(Dataset items)
* * *

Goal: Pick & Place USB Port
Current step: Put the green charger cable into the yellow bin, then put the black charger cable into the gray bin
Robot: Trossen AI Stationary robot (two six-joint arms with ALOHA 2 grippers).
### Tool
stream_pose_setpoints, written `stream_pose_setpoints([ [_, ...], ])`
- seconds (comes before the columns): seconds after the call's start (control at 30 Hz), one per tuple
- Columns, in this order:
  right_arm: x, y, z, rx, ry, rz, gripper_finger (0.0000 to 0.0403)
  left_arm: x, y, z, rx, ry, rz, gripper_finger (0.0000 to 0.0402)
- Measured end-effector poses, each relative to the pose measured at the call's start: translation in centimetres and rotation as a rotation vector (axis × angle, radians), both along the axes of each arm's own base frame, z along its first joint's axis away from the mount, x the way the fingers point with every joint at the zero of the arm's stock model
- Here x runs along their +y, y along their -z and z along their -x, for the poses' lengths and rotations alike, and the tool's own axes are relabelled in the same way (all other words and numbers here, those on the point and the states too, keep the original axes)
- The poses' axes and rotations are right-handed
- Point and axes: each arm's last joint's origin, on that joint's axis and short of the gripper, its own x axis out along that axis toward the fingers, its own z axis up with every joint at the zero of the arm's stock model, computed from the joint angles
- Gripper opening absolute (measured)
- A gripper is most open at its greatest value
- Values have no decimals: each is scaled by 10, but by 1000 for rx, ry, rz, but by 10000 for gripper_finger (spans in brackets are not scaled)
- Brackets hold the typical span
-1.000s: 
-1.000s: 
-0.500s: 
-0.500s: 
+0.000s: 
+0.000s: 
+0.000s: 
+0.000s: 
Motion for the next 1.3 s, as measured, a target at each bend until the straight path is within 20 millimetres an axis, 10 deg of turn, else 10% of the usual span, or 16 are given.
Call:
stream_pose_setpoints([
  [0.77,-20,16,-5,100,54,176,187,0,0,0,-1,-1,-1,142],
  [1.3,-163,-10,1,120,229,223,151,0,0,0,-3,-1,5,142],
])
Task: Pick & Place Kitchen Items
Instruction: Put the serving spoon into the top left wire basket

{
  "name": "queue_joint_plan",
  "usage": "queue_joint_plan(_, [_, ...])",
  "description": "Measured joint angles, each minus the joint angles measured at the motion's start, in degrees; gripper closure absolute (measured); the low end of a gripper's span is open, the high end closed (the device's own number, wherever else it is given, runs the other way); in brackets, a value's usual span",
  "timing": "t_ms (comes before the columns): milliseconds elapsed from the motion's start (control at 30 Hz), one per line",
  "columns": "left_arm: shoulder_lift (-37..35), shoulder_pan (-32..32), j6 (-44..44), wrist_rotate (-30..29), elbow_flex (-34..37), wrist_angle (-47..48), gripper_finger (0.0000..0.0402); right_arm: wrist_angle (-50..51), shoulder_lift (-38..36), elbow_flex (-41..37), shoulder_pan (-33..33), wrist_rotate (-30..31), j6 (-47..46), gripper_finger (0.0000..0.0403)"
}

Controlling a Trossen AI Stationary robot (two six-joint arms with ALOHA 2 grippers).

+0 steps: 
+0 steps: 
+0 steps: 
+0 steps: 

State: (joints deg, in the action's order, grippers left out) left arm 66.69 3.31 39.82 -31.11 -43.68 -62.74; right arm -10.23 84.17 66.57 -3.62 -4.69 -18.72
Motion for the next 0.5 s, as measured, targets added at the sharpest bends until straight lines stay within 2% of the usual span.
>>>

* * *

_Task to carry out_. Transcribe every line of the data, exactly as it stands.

_Solution for this problem_.
Goal: Pick & Place USB Port
Current step: Put the green charger cable into the yellow bin, then put the black charger cable into the gray bin
Robot: Trossen AI Stationary robot (two six-joint arms with ALOHA 2 grippers).
### Tool
stream_pose_setpoints, written `stream_pose_setpoints([ [_, ...], ])`
- seconds (comes before the columns): seconds after the call's start (control at 30 Hz), one per tuple
- Columns, in this order:
  right_arm: x, y, z, rx, ry, rz, gripper_finger (0.0000 to 0.0403)
  left_arm: x, y, z, rx, ry, rz, gripper_finger (0.0000 to 0.0402)
- Measured end-effector poses, each relative to the pose measured at the call's start: translation in centimetres and rotation as a rotation vector (axis × angle, radians), both along the axes of each arm's own base frame, z along its first joint's axis away from the mount, x the way the fingers point with every joint at the zero of the arm's stock model
- Here x runs along their +y, y along their -z and z along their -x, for the poses' lengths and rotations alike, and the tool's own axes are relabelled in the same way (all other words and numbers here, those on the point and the states too, keep the original axes)
- The poses' axes and rotations are right-handed
- Point and axes: each arm's last joint's origin, on that joint's axis and short of the gripper, its own x axis out along that axis toward the fingers, its own z axis up with every joint at the zero of the arm's stock model, computed from the joint angles
- Gripper opening absolute (measured)
- A gripper is most open at its greatest value
- Values have no decimals: each is scaled by 10, but by 1000 for rx, ry, rz, but by 10000 for gripper_finger (spans in brackets are not scaled)
- Brackets hold the typical span
-1.000s: 
-1.000s: 
-0.500s: 
-0.500s: 
+0.000s: 
+0.000s: 
+0.000s: 
+0.000s: 
Motion for the next 1.3 s, as measured, a target at each bend until the straight path is within 20 millimetres an axis, 10 deg of turn, else 10% of the usual span, or 16 are given.
Call:
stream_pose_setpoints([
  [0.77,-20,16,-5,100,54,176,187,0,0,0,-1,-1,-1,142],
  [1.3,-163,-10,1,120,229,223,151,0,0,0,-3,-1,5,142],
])
Task: Pick & Place Kitchen Items
Instruction: Put the serving spoon into the top left wire basket

{
  "name": "queue_joint_plan",
  "usage": "queue_joint_plan(_, [_, ...])",
  "description": "Measured joint angles, each minus the joint angles measured at the motion's start, in degrees; gripper closure absolute (measured); the low end of a gripper's span is open, the high end closed (the device's own number, wherever else it is given, runs the other way); in brackets, a value's usual span",
  "timing": "t_ms (comes before the columns): milliseconds elapsed from the motion's start (control at 30 Hz), one per line",
  "columns": "left_arm: shoulder_lift (-37..35), shoulder_pan (-32..32), j6 (-44..44), wrist_rotate (-30..29), elbow_flex (-34..37), wrist_angle (-47..48), gripper_finger (0.0000..0.0402); right_arm: wrist_angle (-50..51), shoulder_lift (-38..36), elbow_flex (-41..37), shoulder_pan (-33..33), wrist_rotate (-30..31), j6 (-47..46), gripper_finger (0.0000..0.0403)"
}

Controlling a Trossen AI Stationary robot (two six-joint arms with ALOHA 2 grippers).

+0 steps: 
+0 steps: 
+0 steps: 
+0 steps: 

State: (joints deg, in the action's order, grippers left out) left arm 66.69 3.31 39.82 -31.11 -43.68 -62.74; right arm -10.23 84.17 66.57 -3.62 -4.69 -18.72
Motion for the next 0.5 s, as measured, targets added at the sharpest bends until straight lines stay within 2% of the usual span.
>>>

This brings the exercise to completion.